When running 2.2 wheels, I only use the lower holes. When running older 2" wheels, I used the upper holes. The camber link also moves on the inside to keep the equivalent location. By doing this I can keep the chassis the same height from the ground at the same arm angle orientation. Basically, the roll center and ride heights can be made the same with different size wheels.
What I like about the rear end geometry of that car is that when using the lower holes, at arms level (they are straight arms, which helps), I am also at driveshafts level and I set camber links level at this point as well. The links will just be shorter than the arm length pin to pin distance.

Team Associated's suspension geometry goes back to the B3 for production but to the 89 and 91 IFMAR cars for concept. Those concept cars used RC10 rear hubs which placed the driveshaft low towards the hinge pins, much like the upper hole on the JRX hubs. Why were they so low? The simple answer is that they had to be back then. The car originally came with 1.6" rear wheels. The diff gear is going to be a certain size and will need a certain amount of room which will dictate where the driveshaft height is. Put those together and you've got the driveshaft angle. Incidentally, the original 6 gear box had a lower driveshaft height than the stealth did. As they evolved the gearbox design to use a slightly larger diff gear, they lowered the bottom of the gearbox into a hole in the chassis to give clearance while maintaining that driveshaft height.

As wheel sized increased, the rest of the geometry was never really dealt with and their modern cars are descendants of that old geometry. Our Raborn rear arms for the RC10 were typically also used with our rear hubs which were essentially Losi copies and they worked far better. That's why I have a bin full of them.
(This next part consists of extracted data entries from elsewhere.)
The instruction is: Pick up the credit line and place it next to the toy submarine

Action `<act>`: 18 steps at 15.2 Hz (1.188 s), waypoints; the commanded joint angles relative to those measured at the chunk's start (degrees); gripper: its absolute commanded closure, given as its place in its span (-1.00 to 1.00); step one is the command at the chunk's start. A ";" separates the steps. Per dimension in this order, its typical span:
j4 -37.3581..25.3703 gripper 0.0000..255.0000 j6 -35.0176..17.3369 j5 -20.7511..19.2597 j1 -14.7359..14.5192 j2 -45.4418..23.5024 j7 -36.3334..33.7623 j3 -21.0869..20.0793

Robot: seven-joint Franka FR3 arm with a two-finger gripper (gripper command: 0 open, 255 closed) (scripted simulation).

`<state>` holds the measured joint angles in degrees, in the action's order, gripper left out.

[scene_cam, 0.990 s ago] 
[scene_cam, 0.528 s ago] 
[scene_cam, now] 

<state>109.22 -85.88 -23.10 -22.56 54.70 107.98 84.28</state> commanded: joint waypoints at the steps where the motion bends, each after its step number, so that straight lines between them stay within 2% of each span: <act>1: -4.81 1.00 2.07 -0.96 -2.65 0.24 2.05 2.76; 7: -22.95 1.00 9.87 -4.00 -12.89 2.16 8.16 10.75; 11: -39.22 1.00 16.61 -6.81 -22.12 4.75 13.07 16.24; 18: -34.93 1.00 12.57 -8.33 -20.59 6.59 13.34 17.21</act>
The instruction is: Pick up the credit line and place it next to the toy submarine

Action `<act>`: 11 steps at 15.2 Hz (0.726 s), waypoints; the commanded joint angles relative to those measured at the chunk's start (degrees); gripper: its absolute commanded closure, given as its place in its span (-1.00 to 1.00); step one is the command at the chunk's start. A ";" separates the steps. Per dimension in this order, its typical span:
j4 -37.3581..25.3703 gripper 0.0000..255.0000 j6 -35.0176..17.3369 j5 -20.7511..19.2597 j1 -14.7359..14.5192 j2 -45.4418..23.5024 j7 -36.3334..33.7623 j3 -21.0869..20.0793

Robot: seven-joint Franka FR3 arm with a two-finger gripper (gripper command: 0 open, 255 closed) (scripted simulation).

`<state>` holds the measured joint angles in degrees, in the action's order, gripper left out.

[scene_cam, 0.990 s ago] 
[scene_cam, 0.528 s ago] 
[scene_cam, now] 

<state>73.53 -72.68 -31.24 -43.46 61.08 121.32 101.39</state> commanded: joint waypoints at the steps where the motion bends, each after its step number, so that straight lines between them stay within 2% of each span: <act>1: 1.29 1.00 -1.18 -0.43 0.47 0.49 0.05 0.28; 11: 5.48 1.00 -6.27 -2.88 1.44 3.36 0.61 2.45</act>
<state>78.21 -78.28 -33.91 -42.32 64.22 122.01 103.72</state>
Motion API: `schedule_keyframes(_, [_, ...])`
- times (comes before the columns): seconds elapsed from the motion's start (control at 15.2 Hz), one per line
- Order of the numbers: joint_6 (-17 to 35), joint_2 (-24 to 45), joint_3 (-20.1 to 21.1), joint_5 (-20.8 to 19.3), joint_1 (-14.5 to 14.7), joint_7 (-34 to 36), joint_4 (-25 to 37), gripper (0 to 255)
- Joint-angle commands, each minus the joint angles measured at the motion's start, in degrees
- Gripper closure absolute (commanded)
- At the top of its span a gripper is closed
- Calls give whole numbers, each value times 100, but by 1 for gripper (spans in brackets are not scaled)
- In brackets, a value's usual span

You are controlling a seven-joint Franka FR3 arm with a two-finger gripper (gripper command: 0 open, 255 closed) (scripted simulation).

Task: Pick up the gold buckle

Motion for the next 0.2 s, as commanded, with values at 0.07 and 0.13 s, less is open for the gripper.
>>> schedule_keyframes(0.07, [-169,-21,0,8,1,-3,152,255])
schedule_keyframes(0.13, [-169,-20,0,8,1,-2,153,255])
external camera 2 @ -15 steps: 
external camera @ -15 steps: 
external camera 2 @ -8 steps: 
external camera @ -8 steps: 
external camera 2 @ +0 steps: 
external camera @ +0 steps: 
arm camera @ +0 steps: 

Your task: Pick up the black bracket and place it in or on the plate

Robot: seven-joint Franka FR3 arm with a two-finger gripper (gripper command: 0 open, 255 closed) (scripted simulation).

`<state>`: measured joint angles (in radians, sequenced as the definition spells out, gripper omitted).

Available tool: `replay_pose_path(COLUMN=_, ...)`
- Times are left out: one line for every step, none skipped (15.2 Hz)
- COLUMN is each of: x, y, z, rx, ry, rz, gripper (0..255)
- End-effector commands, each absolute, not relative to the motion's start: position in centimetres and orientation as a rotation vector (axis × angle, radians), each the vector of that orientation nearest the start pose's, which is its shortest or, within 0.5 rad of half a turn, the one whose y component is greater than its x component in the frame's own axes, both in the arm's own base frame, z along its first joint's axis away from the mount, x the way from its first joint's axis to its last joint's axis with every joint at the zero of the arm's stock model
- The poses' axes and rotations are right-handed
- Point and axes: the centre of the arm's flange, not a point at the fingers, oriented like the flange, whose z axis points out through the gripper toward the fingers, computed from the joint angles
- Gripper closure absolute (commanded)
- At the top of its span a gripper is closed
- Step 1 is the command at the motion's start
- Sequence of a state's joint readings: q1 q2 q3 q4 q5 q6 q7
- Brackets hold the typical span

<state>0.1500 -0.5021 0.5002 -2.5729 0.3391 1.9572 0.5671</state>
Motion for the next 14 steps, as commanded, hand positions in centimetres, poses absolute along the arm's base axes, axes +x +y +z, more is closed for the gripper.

You run the lower hole with the 2.2 wheels, putting the axle closer to parallel with the arms and fixing the roll center location. This is especially important when running lower ride heights.

What I'd really like to do on my B44 is to make a new rear arm that is totally straight without the upward bend at the hub. Then make a new hub that extends down to it, lowering the outer hinge pin location. This would fix the roll center for high grip tracks where low ride heights are used. I doubt I'll ever do it but I truly hate the back of that car.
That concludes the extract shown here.